3 Using intelligent techniques

3.1 Introduction to fuzzy sets and fuzzy inference

3.1.1 Fuzzy sets

Fuzzy set theory was introduced by Zadeh in (Zadeh 1965) as an extension of classical set theory. In a classical set theory, an object either belongs or does not belong to a set. In fuzzy set theory, the objects are assigned a membership grade in the range [0,1] to express the relation of the object to the set. These membership grades can have different interpretations (Dubois and Prade 1999): a veristic interpretation means that all the objects belong to some extent to the set, with the membership grade indicating the extent; whereas a possibilistic interpretation means that doubt is expressed as to which elements belong; now the membership grade is expressing the possibility that an element belongs to the set. Lastly, it is also possible for the membership grades to represent degrees of truth. In (Dubois and Prade 1999) it was shown that all other interpretations can be traced back to one of these three. The formal definition of a fuzzy set \( \tilde{A} \) in a universe U is given below

$$ \tilde{A}=\left\{\left(\left.x,{\mu}_{\tilde{A}}(x)\right|x\in U\right)\right\} $$

Its membership function \( {\mu}_{\tilde{A}}(x) \) is

$$ \begin{array}{c}\hfill {\mu}_{\tilde{A}}:U\hfill \\ {}\hfill x\end{array}\begin{array}{c}\hfill \to \hfill \\ {}\hfill \mapsto \hfill \end{array}\begin{array}{c}\hfill \left[0,1\right]\hfill \\ {}\hfill {\mu}_{\tilde{A}}(x)\hfill \end{array} $$

Various operations on fuzzy sets are possible: intersection and union are defined by means of functions that work on the membership grades, called respectively t-norms and t-co-norms. Any function that satisfies the specific criteria is a t-norm, respectively t-conorm and can be used to calculate intersection or union (Klir and Yuan 1995; Zimmerman 1999). Commonly used t-norms and t-conorms are the Zadeh-min-max norms, which use the minimum as the intersection and the maximum as the union (other examples are limited sum and product, Lukasiewicz norm, …).

Fuzzy sets can be defined over any domain, but of particular interest here are fuzzy sets over the numerical domain, called fuzzy numbers: the membership function represents uncertainty about a numerical value.
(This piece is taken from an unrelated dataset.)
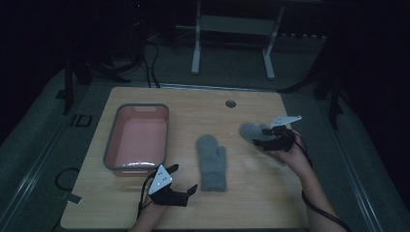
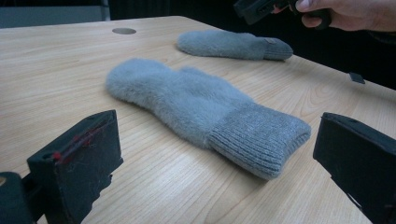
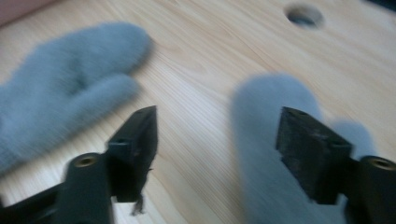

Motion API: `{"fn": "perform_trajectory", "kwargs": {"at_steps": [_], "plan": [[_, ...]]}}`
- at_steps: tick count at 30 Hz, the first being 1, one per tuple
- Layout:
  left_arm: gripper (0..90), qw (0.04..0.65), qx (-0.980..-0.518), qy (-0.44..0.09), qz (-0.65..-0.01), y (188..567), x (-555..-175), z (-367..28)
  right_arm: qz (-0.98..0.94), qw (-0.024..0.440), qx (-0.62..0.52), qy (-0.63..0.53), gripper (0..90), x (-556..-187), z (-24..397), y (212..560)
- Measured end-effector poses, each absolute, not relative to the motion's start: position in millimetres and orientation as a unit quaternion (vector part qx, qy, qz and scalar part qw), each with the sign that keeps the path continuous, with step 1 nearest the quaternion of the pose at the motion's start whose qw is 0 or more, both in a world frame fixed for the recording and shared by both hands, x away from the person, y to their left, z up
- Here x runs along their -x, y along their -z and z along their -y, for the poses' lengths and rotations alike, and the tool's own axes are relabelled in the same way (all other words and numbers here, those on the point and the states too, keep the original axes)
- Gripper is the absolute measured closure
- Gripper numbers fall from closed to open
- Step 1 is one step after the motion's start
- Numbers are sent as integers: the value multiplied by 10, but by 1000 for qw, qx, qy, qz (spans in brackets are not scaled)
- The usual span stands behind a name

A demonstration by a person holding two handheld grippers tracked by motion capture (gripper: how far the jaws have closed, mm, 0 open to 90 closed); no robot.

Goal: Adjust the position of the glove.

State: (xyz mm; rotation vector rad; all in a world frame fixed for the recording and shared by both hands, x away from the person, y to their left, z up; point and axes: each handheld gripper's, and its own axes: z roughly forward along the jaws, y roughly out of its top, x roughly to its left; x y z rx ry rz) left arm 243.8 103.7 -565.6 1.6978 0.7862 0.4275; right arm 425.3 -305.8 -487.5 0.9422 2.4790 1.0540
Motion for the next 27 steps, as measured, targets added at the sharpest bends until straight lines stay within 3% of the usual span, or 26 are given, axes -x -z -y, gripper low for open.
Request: {"fn": "perform_trajectory", "kwargs": {"at_steps": [4, 10, 22, 25, 27], "plan": [[13, 574, -725, -181, -335, 5659, -2441, -1032, -860, 152, -336, -351, 314, -4309, 3226, 4906], [13, 580, -725, -177, -326, 5655, -2429, -1021, -872, 163, -332, -320, 460, -4410, 3436, 5090], [13, 579, -726, -176, -327, 5661, -2431, -1024, -892, 159, -304, -294, 527, -4546, 3377, 5348], [12, 579, -726, -176, -327, 5664, -2431, -1025, -891, 172, -297, -297, 600, -4525, 3377, 5396], [12, 578, -727, -176, -327, 5666, -2427, -1020, -885, 176, -302, -306, 730, -4502, 3391, 5418]]}}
The fuzzy set must be convex and normalized (some authors also claim the support must be bounded, but this property is not strictly necessary) (Klir and Yuan 1995). Using Zadeh’s extension principle (Zadeh 1965), it is possible to define mathematical operators on such fuzzy numbers (addition, multiplication, etc.). Fuzzy sets can also be used to represent linguistic terms, such as “high” and “low”; this allows one to determine which numbers are considered high in a given context. Linguistic modifiers also exist and are usually a function that alters the membership function for the term it is associated with, allowing for an interpretation of the words like “very” and “somewhat”.

Finally, it is necessary to make a distinction between an inclusive and an exclusive interpretation: are values that match “very high” still considered to be “high”? In the real world, people could say about a person: “he is not tall, but he is very tall”, which is an exclusive interpretation: “very tall” does not imply “tall”. The main difficulty when using fuzzy sets is the definition of the membership functions: why are the fuzzy sets and membership grades chosen as they are, and on what information is this choice based?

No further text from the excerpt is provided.